| Everything has been fundamentally detached from reality, from stocks to housing. Houses can sit empty without tenants for years but they’ll only go up. Companies can be unprofitable for literal decades but they’ll keep finding funding and buyers. Commercial properties can bleed tenant but the prices will only be up. In a world of shrinking growth , stalling productivity, and dying demographics, the market behaves like infinite growth is baked in. It’s very clear to any observer that the markets don’t follow any rationality anymore. |
Anymore? When have markets ever been rational? Markets only line up with reality over the long term. You can point to any instant, and even any decade in time, and point major inaccuracies in the public's collective financial thinking.
> Houses can sit empty without tenants for years but they’ll only go up.
Do you have stats for how much of a problem this is? The problem seems to be vacancy rates that are too low, not too high.
> Companies can be unprofitable for literal decades but they’ll keep finding funding and buyers.

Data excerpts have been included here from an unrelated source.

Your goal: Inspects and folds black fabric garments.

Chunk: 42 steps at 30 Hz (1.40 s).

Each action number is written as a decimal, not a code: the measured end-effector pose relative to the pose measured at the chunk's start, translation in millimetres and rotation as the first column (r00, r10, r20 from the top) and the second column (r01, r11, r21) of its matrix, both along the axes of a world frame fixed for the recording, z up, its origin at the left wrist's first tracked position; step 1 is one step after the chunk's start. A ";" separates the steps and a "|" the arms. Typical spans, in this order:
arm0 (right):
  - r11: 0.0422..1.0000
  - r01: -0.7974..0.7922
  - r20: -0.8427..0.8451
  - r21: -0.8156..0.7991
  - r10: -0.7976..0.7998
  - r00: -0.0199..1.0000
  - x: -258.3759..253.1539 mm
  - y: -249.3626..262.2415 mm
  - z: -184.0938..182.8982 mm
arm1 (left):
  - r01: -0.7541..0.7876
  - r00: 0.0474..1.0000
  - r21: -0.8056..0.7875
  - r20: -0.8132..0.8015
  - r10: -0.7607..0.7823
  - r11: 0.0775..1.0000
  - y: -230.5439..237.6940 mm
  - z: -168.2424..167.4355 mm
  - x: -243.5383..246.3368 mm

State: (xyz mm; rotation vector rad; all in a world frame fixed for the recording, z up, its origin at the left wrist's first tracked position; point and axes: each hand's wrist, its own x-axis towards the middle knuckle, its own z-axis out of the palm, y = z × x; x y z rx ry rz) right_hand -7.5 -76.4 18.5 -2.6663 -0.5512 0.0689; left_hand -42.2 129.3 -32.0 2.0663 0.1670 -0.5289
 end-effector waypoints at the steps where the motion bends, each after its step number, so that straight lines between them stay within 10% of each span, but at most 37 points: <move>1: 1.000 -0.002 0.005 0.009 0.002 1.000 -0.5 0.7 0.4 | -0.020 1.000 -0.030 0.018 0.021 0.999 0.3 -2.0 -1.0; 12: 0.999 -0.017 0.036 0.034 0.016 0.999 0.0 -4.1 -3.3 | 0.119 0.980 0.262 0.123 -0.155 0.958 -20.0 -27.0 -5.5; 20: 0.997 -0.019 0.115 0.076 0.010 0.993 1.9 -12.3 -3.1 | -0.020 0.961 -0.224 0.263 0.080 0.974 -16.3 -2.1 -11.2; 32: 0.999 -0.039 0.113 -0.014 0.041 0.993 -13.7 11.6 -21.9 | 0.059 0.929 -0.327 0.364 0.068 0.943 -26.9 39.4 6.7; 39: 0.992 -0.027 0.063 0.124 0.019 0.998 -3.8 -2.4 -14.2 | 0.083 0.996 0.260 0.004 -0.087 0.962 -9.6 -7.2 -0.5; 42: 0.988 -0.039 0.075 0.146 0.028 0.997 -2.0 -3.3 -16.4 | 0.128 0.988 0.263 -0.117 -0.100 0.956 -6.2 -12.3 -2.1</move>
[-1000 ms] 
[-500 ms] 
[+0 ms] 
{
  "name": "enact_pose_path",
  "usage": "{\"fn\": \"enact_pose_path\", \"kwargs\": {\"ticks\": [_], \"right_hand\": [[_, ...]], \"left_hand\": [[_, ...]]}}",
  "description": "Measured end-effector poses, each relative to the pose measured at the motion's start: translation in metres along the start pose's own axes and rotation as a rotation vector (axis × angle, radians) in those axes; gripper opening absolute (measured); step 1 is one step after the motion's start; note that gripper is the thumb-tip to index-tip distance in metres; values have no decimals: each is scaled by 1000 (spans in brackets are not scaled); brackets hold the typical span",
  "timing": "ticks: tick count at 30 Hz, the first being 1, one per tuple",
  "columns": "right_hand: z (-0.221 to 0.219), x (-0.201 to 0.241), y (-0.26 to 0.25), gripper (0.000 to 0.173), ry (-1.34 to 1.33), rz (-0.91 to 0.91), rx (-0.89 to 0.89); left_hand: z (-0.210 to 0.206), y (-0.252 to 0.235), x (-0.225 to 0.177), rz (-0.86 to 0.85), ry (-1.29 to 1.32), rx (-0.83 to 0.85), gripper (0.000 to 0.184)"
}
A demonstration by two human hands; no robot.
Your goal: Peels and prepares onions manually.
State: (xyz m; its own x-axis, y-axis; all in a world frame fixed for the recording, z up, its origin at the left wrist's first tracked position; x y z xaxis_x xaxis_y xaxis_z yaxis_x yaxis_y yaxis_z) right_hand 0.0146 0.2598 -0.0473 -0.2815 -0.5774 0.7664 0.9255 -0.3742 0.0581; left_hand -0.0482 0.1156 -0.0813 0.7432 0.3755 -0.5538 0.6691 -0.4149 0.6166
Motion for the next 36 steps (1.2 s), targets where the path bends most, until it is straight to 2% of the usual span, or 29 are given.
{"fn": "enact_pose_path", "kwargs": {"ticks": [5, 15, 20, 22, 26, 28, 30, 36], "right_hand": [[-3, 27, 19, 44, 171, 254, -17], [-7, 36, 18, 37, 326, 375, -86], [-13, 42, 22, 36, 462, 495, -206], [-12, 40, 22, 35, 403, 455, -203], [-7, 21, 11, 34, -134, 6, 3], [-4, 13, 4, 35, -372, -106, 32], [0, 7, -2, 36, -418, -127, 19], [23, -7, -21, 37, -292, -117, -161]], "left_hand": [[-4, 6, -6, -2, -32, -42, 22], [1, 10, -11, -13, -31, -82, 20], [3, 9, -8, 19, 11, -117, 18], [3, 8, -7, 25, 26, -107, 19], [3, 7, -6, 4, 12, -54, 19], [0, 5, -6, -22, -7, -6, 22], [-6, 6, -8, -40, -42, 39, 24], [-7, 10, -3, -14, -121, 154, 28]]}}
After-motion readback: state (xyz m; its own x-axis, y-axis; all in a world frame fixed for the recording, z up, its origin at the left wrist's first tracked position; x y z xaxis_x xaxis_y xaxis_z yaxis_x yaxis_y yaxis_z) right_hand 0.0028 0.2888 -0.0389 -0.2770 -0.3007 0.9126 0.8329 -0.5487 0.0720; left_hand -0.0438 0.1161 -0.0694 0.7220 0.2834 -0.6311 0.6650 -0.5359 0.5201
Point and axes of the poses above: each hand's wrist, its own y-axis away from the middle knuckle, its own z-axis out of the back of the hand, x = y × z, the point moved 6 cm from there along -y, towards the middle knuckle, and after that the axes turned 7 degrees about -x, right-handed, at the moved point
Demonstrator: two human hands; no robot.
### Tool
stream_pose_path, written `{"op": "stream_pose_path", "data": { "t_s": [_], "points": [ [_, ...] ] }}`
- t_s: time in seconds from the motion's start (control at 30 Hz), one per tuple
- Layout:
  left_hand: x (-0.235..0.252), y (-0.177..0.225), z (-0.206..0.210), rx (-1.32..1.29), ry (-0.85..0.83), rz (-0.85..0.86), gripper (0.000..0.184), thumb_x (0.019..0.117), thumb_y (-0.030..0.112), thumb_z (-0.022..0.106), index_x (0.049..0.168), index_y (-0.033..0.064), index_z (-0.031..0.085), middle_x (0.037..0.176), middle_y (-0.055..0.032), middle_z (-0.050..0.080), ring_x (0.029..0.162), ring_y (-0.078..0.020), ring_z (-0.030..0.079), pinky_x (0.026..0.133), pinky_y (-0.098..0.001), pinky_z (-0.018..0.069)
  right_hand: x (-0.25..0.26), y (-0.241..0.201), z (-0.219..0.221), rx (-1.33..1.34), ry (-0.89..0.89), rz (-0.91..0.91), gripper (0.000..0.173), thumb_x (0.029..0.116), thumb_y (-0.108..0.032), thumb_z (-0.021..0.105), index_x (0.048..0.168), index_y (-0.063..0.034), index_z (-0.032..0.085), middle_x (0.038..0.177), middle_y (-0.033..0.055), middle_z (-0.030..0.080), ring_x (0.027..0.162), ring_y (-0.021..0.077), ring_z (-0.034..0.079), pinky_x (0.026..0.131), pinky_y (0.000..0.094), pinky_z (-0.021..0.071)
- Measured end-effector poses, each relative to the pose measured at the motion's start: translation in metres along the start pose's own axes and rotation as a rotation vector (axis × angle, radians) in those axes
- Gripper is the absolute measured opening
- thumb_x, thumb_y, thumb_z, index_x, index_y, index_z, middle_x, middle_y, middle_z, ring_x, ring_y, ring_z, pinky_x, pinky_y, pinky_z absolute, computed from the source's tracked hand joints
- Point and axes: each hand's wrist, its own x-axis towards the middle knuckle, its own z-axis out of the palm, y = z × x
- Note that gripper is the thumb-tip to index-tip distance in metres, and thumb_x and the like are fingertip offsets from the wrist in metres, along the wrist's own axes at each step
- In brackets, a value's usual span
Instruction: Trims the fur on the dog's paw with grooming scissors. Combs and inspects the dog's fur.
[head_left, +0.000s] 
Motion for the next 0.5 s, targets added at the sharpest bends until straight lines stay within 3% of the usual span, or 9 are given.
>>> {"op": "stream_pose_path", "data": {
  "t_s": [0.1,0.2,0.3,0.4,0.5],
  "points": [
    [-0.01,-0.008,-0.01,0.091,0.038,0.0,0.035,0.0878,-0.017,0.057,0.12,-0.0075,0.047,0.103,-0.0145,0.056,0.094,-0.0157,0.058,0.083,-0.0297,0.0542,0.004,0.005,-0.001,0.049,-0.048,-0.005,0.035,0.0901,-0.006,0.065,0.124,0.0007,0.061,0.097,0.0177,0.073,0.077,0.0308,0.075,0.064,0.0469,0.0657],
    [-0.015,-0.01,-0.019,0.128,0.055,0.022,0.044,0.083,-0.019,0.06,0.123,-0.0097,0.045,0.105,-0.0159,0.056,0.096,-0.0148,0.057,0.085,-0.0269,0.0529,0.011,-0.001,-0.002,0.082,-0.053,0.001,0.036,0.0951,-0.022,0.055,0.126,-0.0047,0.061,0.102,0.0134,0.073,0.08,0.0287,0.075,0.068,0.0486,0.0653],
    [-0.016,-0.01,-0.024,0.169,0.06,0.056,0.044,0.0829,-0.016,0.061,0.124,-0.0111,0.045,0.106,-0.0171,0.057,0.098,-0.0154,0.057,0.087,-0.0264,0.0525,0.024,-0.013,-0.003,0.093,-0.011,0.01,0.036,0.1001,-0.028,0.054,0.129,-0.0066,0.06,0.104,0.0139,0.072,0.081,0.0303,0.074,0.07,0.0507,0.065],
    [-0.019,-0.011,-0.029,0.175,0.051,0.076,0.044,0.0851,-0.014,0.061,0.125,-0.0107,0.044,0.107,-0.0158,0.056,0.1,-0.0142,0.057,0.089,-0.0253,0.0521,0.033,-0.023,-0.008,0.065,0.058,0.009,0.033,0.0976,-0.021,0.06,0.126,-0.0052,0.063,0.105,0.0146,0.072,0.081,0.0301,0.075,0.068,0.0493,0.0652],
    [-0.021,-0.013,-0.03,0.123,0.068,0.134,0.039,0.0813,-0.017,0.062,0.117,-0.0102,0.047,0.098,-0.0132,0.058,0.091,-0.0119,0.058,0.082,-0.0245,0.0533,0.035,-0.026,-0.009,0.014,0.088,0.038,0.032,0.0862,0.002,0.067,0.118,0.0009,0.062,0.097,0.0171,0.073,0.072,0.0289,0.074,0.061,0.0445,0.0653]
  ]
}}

This was a ZIRP (zero-interest rate policy) phenomenon and even then, was very limited in scope. Uber raised billions on a dumb business plan, yes, but that investment is tiny compared to the total amount invested in that period.
> In a world of shrinking growth , stalling productivity, and dying demographics,
Opinions should be based on facts, not over-excitement. Growth has been booming in real terms for centuries now. Many countries are in demographic decline, but overall we still have lots of net population growth for a long time. Productivity is not stalling, and is in fact skyrocketing all over the world.
https://ourworldindata.org/grapher/labor-productivity-per-ho...
> the market behaves like infinite growth is baked in.
Lots of people blindly pump their money into index funds every month. While this raises PE ratios to near-historic highs (not all-time highs mind you) it is by no means "infinite".
I find lots of great businesses with stock that sells for far more reasonable prices, given that they are off of the major indices.
Blind doomsterism doesn't help anyone.